Somewhere below are a line with "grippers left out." and a later line with "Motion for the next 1". Output exactly those lines and all lines between them.
──────── Provided material
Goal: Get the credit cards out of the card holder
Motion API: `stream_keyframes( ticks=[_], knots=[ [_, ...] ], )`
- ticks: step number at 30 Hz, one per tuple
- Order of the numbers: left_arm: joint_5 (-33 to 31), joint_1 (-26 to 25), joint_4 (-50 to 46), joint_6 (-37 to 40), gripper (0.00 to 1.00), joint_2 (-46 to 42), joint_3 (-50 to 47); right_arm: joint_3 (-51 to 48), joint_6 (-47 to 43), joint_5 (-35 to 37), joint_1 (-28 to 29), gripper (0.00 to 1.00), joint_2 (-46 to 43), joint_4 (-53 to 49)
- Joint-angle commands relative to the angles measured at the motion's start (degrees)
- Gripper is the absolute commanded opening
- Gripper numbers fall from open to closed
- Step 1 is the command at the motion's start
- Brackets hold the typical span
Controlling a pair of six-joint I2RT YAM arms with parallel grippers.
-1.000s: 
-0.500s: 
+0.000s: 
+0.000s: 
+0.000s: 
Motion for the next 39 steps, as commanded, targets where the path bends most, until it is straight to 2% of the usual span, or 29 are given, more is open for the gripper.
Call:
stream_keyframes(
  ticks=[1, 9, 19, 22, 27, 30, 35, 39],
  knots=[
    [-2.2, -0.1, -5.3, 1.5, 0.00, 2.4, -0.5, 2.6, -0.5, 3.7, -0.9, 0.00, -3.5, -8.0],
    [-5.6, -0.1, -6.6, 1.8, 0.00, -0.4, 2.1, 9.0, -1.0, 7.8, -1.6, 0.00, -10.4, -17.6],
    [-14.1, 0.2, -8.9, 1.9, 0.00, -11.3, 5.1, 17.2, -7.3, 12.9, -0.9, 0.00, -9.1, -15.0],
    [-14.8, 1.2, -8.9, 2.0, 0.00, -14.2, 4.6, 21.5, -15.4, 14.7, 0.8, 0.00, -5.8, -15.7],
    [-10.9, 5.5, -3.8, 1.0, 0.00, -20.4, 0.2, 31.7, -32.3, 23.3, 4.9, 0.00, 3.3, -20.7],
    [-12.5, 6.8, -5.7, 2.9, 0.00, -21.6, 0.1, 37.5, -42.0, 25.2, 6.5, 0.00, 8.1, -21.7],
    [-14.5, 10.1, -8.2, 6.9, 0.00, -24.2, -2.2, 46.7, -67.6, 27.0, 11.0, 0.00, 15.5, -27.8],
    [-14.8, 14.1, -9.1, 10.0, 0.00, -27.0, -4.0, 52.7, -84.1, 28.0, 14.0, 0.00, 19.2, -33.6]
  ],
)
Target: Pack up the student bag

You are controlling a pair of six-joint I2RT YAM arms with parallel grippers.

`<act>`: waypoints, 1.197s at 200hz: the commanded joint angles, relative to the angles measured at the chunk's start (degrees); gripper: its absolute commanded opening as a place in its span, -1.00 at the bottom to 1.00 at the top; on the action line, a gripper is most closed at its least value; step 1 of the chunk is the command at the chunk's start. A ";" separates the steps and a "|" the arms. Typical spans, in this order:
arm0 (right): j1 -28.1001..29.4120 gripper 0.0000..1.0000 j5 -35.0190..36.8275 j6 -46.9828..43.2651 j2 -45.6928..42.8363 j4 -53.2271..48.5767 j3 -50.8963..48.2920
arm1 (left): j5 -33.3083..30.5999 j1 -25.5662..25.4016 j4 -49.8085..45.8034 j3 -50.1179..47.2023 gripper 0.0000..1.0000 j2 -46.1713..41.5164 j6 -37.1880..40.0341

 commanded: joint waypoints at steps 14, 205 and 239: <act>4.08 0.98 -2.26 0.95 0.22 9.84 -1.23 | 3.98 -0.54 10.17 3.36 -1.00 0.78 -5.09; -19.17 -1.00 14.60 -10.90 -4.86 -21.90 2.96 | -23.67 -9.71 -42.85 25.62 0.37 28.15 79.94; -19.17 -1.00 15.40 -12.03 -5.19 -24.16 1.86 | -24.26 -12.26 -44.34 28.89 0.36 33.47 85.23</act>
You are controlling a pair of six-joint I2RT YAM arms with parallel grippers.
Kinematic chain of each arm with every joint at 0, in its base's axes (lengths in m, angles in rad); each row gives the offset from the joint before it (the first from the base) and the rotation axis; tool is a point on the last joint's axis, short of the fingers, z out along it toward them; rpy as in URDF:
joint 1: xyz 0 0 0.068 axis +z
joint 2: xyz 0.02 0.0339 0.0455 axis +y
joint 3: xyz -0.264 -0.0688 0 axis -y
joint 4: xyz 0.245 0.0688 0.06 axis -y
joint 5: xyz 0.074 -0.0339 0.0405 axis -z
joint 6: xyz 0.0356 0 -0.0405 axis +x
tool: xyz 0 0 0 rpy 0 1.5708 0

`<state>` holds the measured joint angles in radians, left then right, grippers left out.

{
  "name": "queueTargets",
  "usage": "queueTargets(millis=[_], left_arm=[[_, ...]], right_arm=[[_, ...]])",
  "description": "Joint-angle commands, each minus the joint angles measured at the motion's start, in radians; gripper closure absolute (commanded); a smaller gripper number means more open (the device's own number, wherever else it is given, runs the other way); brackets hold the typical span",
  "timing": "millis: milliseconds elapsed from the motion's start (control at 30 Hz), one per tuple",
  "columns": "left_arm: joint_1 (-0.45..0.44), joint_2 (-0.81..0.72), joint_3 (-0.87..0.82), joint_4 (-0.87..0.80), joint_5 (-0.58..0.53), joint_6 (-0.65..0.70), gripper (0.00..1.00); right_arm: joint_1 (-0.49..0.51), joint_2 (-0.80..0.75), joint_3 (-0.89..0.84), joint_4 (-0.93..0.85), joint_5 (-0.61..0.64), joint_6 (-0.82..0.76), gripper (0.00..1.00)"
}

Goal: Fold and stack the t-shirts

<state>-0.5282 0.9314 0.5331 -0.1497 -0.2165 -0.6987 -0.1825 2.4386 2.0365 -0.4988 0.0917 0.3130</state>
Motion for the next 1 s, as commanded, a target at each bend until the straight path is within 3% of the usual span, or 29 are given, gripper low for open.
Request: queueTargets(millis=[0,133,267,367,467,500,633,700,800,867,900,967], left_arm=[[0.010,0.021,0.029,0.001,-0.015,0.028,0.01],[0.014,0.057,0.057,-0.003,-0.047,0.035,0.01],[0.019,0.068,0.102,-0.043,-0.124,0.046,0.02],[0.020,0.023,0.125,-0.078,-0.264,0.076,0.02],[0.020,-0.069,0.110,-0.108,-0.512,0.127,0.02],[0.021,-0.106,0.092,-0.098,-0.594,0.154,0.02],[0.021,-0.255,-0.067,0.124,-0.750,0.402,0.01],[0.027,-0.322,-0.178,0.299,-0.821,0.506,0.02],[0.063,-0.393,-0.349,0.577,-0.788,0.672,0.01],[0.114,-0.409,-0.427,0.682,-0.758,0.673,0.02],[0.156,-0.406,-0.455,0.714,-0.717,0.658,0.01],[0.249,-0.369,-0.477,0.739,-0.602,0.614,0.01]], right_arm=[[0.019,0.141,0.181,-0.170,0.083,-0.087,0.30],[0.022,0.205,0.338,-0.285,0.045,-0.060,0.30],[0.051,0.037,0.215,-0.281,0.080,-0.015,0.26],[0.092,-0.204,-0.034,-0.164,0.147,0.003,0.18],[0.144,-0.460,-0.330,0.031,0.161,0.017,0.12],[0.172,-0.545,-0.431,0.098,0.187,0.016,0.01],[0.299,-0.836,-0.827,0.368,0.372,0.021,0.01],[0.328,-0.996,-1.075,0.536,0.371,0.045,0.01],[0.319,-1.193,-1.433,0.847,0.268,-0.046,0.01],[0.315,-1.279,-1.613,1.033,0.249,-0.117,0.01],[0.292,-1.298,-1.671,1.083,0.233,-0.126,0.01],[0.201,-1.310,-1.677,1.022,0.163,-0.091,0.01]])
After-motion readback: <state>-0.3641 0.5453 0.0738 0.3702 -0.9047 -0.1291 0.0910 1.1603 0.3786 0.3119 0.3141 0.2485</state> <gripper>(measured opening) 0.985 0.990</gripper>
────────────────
### Reply
`<state>` holds the measured joint angles in radians, left then right, grippers left out.

{
  "name": "queueTargets",
  "usage": "queueTargets(millis=[_], left_arm=[[_, ...]], right_arm=[[_, ...]])",
  "description": "Joint-angle commands, each minus the joint angles measured at the motion's start, in radians; gripper closure absolute (commanded); a smaller gripper number means more open (the device's own number, wherever else it is given, runs the other way); brackets hold the typical span",
  "timing": "millis: milliseconds elapsed from the motion's start (control at 30 Hz), one per tuple",
  "columns": "left_arm: joint_1 (-0.45..0.44), joint_2 (-0.81..0.72), joint_3 (-0.87..0.82), joint_4 (-0.87..0.80), joint_5 (-0.58..0.53), joint_6 (-0.65..0.70), gripper (0.00..1.00); right_arm: joint_1 (-0.49..0.51), joint_2 (-0.80..0.75), joint_3 (-0.89..0.84), joint_4 (-0.93..0.85), joint_5 (-0.61..0.64), joint_6 (-0.82..0.76), gripper (0.00..1.00)"
}

Goal: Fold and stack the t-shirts

<state>-0.5282 0.9314 0.5331 -0.1497 -0.2165 -0.6987 -0.1825 2.4386 2.0365 -0.4988 0.0917 0.3130</state>
Motion for the next 1 s, as commanded, a target at each bend until the straight path is within 3% of the usual span, or 29 are given, gripper low for open.

The output requires no additions.